Overall, by these intensive biophysical studies on peptide aggregation and a previous conformational analysis of lactam-bridged peptide 3 in a membrane mimetic environment performed by NMR spectroscopy [31], we hypothesized the mechanism of action of the most active peptide. The NMR study carried out in sodium dodecyl sulfate (SDS)/dodecylphosphocholine (DPC) (9:1, v:v) showed that peptide 3 assumed an α-helical structure from residue 5 to residue 13 and adopted an amphipathic structure with (1) a positive domain at the C-terminus, which was likely involved in the initial approaching of the microbial membrane, and (2) a hydrophobic domain with an aromatic residue at the N-terminus (Phe), which was likely involved in the penetration into the membrane bilayer (Figure 12). Aromatic residues at the N-terminus are typical of membrane active peptides, as they are usually located at the interface between the hydrophilic and hydrophobic environments and are central for activity. A key role is likely played by the flexibility of the N-terminal domain, which enhances the peptide affinity for the membrane. The presence of flexibility together with a helical domain increases the peptide’s affinity to the membrane and the peptide’s stability in the membrane bilayer. The results obtained clearly show that the fungal surface potential was significantly modified by the presence of the peptide, though the permeabilization of the membrane was gradual and produced a leakage of 30%. All these data point to a local permeabilization rather than the formation of pores in the fungal membrane.

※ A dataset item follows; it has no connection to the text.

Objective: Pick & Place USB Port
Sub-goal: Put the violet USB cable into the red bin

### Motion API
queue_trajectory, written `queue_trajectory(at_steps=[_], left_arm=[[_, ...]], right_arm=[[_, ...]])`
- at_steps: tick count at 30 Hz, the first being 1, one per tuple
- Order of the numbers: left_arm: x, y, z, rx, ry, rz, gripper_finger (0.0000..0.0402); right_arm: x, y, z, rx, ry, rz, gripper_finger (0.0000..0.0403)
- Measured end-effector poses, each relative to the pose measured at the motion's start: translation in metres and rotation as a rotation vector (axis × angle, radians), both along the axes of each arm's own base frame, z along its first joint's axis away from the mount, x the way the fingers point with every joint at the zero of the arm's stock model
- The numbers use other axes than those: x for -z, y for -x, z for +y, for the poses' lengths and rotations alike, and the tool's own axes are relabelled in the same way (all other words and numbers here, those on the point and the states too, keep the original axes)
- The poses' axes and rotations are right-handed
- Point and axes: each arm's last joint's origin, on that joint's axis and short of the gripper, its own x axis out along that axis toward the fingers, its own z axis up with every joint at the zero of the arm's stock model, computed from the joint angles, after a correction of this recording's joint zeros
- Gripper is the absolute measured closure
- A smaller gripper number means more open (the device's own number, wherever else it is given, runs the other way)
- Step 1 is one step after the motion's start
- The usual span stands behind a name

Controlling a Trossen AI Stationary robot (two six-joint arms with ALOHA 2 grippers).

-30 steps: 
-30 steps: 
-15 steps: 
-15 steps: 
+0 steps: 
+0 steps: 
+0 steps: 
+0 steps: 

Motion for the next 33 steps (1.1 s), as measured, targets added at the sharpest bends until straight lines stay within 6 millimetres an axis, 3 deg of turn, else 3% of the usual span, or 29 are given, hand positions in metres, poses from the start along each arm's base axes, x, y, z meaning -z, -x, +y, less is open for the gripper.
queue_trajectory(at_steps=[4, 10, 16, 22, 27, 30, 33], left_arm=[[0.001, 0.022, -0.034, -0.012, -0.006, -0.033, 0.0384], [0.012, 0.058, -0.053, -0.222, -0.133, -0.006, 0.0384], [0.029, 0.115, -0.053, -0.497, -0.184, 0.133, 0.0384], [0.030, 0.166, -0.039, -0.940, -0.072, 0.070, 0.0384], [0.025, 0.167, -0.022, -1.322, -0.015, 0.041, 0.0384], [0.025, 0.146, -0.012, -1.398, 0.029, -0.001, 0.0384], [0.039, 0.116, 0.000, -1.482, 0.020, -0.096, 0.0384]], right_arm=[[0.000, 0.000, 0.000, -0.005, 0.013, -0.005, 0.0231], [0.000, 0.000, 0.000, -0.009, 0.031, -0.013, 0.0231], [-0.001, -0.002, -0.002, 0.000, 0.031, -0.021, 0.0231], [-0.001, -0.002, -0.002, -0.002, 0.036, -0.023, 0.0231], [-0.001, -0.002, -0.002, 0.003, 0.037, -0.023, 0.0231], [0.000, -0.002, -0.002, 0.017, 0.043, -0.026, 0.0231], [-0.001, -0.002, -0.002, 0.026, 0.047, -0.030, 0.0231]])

In particular, the flexibility may destabilize the formation of pores, preventing the tight packing of peptides in the bundle. In contrast, flexibility facilitates the formation of self-associated helical peptides (molecular aggregates) which might be associated with a sort of carpet mechanism of interaction, where the whole membrane is covered with peptides and becomes disintegrated as it would in the presence of surfactants.

5. Conclusions

There is an urgent need to develop agents that effectively prevent biofilm formation and eradicate established biofilms. Herein, we presented cyclic temporin analogues that can disrupt established surface biofilms of Candida species at sub-MIC concentrations without being cytotoxic to mammalian cells. The data obtained show that peptide 3 bearing the lactam bridge in positions 6 and 10 emerged as the best compound. In particular, it was soluble in water at the concentrations used in the antifungal experiments, but it was aggregated in membrane bilayers mimicking fungal membranes, as also demonstrated by the change in the zeta potential of the C. albicans cells. Nonetheless, the analysis of all the data obtained seem to support the hypothesis of a carpet mechanism, while on the contrary, the most cytotoxic peptide (15), bearing the lactam bridge in the same position of peptide 3 but with a reverse orientation, also induced high leakage in the eukaryotic cells. In conclusion, the provided molecular insight into the complex behavior of the temporin analogues provides clues for the design and modification of AMPs and shows great promise as a platform for the development of novel antibiofilm agents that target biofilms and modulate the surface interactions of fungi for the treatment of chronic biofilm-associated infections.

Supplementary Materials

The following supporting information can be downloaded at https://www.mdpi.com/article/10.3390/pharmaceutics14020454/s1: In particular Table S1 reports analytical data of peptides 3, 7, 15 and 16 (Table S1), Figures S1–S4, report HPLC chromatograms of the peptides 3, 7, 15 and 16, respectively.

Author Contributions

Conceptualization, E.G., P.G., S.G. and A.F.; methodology, R.B. and A.F.; formal analysis, R.B., S.G., A.F., A.M., P.D., A.S. and F.M.; resources, P.G. and S.G.; data curation, R.B., A.F., S.G. and L.D.S.; writing—original draft preparation, S.G. and E.G.; supervision, E.G., P.G. and A.F. All authors have read and agreed to the published version of the manuscript.

Funding

This research received no external funding.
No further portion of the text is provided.